Work request
Given these entries, repeat exactly the lines starting with the one that has "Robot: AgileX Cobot" and going on through the one that has "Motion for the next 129", both included, but none of the pictures.

++++++++++++++++++++

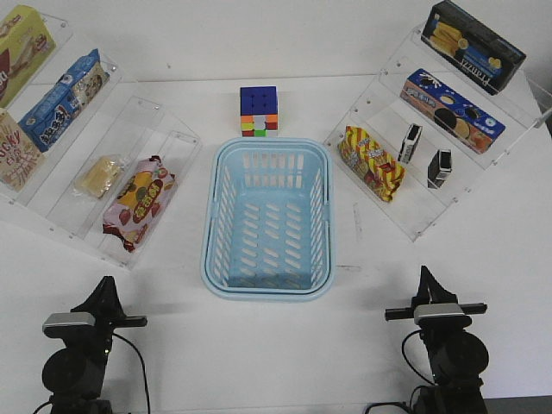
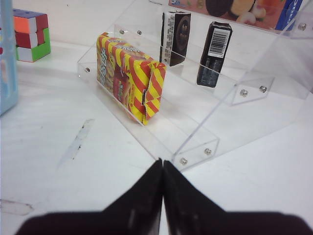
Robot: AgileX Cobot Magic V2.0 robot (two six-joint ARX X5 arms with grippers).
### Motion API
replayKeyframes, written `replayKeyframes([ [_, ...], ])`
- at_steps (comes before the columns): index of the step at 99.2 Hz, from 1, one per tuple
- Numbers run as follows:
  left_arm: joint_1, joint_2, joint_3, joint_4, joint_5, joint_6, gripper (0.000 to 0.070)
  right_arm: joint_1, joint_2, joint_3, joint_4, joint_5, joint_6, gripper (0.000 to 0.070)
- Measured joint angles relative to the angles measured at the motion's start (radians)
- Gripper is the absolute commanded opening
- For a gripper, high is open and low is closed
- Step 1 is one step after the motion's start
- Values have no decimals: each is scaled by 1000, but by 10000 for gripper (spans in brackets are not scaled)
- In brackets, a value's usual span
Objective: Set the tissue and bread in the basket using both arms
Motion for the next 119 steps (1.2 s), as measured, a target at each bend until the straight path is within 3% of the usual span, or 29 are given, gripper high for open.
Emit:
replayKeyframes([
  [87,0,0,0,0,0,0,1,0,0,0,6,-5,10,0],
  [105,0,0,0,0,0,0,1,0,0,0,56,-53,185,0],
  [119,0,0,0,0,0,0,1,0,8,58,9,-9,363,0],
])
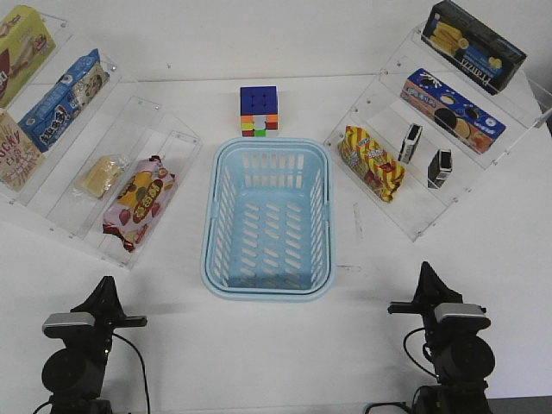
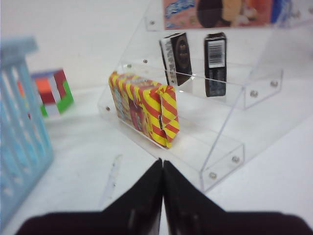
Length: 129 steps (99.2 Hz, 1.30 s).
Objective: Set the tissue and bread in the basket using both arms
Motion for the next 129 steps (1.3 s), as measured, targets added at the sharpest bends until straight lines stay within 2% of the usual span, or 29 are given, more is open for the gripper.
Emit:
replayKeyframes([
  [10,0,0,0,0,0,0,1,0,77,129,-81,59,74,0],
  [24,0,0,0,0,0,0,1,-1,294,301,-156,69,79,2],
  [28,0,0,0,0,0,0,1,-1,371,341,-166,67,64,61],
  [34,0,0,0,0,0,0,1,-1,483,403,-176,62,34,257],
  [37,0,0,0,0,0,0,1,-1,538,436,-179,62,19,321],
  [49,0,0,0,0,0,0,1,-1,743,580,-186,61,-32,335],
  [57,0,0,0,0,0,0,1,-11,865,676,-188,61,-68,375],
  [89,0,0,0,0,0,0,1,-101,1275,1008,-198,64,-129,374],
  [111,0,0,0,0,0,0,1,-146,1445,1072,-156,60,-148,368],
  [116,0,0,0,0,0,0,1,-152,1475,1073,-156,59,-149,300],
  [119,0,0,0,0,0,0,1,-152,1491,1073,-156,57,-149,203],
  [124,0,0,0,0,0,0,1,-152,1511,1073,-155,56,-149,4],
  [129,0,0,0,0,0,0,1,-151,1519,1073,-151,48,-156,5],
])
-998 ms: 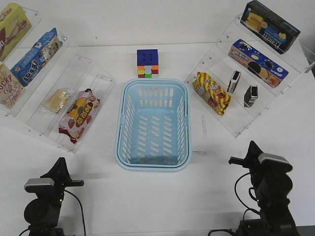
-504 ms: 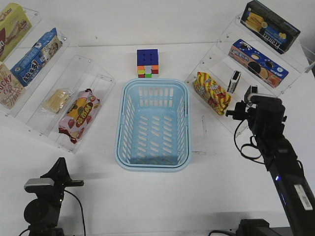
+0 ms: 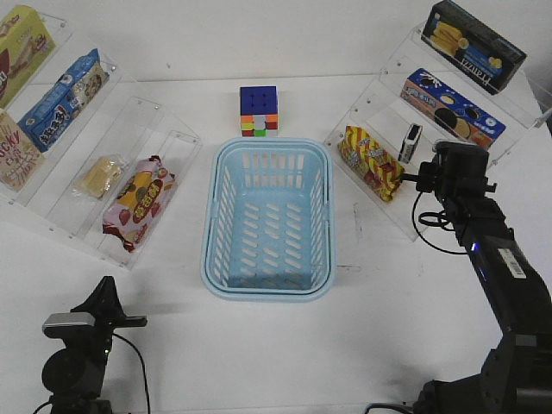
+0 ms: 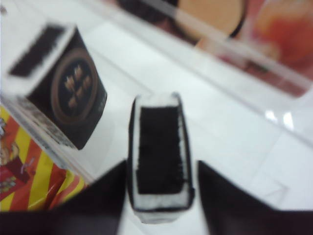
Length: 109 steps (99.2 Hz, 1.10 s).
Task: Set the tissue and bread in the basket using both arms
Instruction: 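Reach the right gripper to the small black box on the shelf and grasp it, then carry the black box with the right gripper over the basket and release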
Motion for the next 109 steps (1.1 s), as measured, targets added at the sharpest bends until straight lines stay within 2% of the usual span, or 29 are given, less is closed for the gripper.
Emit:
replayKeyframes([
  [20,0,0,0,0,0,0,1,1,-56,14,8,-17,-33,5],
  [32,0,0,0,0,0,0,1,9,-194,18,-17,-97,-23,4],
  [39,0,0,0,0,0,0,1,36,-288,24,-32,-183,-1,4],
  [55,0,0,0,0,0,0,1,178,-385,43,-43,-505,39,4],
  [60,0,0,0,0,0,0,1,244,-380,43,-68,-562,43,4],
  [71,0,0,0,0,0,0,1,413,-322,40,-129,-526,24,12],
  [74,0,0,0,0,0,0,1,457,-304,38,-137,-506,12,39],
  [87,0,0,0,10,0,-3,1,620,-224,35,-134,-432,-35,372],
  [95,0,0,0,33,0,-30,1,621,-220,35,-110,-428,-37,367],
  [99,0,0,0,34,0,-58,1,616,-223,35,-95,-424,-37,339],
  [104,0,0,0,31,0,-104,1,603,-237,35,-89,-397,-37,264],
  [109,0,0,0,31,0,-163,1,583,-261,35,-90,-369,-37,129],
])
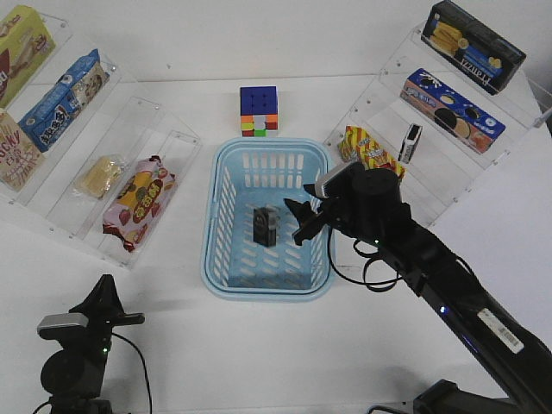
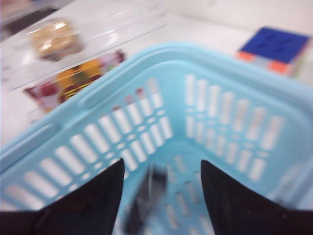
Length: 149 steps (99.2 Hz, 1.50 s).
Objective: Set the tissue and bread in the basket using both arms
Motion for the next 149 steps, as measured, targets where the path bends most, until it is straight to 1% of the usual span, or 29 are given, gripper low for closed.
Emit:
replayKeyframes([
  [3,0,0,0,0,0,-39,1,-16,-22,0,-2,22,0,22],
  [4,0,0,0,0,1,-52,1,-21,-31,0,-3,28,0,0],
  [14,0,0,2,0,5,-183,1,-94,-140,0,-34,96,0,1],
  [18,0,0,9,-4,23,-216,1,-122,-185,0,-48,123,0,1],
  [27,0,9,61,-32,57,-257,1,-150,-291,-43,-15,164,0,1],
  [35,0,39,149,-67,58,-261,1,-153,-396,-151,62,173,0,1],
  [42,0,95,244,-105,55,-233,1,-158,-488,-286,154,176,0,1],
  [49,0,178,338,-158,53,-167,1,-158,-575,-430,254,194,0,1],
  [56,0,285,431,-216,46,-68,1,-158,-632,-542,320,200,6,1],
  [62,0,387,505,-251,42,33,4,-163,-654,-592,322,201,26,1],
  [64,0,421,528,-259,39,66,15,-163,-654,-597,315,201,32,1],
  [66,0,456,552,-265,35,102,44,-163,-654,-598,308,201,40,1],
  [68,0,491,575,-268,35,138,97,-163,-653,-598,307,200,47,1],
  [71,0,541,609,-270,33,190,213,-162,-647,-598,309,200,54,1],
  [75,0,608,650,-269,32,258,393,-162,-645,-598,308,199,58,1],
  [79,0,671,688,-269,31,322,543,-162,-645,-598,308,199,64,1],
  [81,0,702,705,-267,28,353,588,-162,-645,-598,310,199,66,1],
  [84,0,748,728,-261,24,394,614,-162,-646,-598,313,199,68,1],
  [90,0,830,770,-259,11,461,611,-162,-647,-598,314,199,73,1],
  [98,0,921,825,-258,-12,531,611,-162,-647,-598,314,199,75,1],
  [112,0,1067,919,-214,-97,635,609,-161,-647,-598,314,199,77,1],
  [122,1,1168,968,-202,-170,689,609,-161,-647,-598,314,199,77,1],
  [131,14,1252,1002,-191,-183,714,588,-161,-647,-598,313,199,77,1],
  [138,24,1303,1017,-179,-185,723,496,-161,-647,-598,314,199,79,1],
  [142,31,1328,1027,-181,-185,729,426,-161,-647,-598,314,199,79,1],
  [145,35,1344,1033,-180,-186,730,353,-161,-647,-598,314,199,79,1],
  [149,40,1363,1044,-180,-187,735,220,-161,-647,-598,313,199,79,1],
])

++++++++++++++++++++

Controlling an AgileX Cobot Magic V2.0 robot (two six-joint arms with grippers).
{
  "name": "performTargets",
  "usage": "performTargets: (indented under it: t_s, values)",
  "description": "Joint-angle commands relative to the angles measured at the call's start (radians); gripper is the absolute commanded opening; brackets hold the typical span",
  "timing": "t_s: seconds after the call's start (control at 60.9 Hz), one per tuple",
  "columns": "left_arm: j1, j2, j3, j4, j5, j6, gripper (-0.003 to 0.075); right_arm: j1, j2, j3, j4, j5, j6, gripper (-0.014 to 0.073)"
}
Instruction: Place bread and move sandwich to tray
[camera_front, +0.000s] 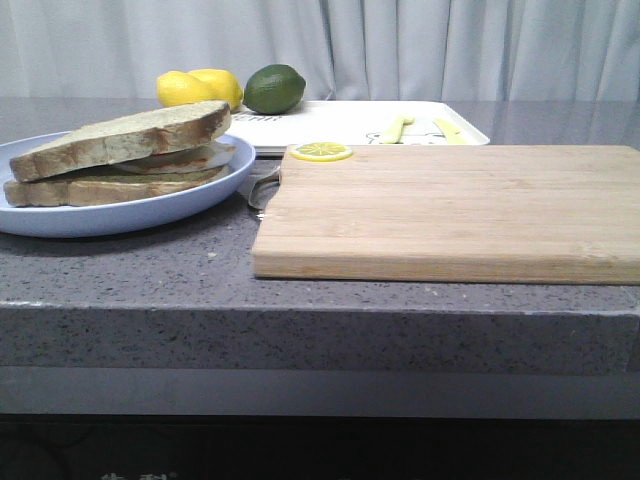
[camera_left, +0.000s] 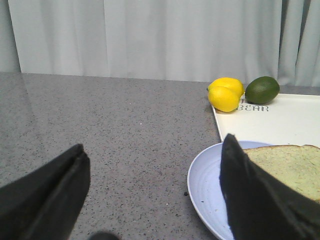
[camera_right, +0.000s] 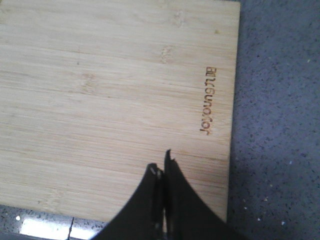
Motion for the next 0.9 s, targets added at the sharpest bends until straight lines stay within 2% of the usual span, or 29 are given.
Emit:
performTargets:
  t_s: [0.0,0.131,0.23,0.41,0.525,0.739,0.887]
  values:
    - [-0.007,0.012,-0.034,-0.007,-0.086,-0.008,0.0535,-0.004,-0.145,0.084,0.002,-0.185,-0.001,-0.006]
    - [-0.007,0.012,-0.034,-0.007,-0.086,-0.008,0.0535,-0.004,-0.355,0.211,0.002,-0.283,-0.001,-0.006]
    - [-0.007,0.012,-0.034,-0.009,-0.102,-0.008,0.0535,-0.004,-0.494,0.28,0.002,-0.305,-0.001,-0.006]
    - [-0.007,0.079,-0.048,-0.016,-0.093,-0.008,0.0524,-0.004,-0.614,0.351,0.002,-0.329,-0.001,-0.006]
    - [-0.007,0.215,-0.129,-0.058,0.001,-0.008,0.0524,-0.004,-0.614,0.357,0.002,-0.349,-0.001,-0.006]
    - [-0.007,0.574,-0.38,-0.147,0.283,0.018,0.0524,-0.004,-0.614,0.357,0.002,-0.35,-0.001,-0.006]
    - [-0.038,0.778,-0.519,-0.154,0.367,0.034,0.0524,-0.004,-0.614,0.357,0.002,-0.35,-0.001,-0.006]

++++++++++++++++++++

Reply to the task
Robot: AgileX Cobot Magic V2.0 robot (two six-joint ARX X5 arms with grippers).
### Motion API
replayKeyframes, written `replayKeyframes([ [_, ...], ])`
- at_steps (comes before the columns): index of the step at 99.2 Hz, from 1, one per tuple
- Numbers run as follows:
  left_arm: joint_1, joint_2, joint_3, joint_4, joint_5, joint_6, gripper (0.000 to 0.070)
  right_arm: joint_1, joint_2, joint_3, joint_4, joint_5, joint_6, gripper (0.000 to 0.070)
- Measured joint angles relative to the angles measured at the motion's start (radians)
- Gripper is the absolute commanded opening
- For a gripper, high is open and low is closed
- Step 1 is one step after the motion's start
- Values have no decimals: each is scaled by 1000, but by 10000 for gripper (spans in brackets are not scaled)
- In brackets, a value's usual span
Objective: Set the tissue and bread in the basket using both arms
Motion for the next 119 steps (1.2 s), as measured, a target at each bend until the straight path is within 3% of the usual span, or 29 are given, gripper high for open.
Emit:
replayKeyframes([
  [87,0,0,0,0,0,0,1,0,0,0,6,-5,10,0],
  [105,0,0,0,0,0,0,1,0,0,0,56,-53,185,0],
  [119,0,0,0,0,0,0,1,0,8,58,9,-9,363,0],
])
Length: 129 steps (99.2 Hz, 1.30 s).
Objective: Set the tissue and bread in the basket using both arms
Motion for the next 129 steps (1.3 s), as measured, targets added at the sharpest bends until straight lines stay within 2% of the usual span, or 29 are given, more is open for the gripper.

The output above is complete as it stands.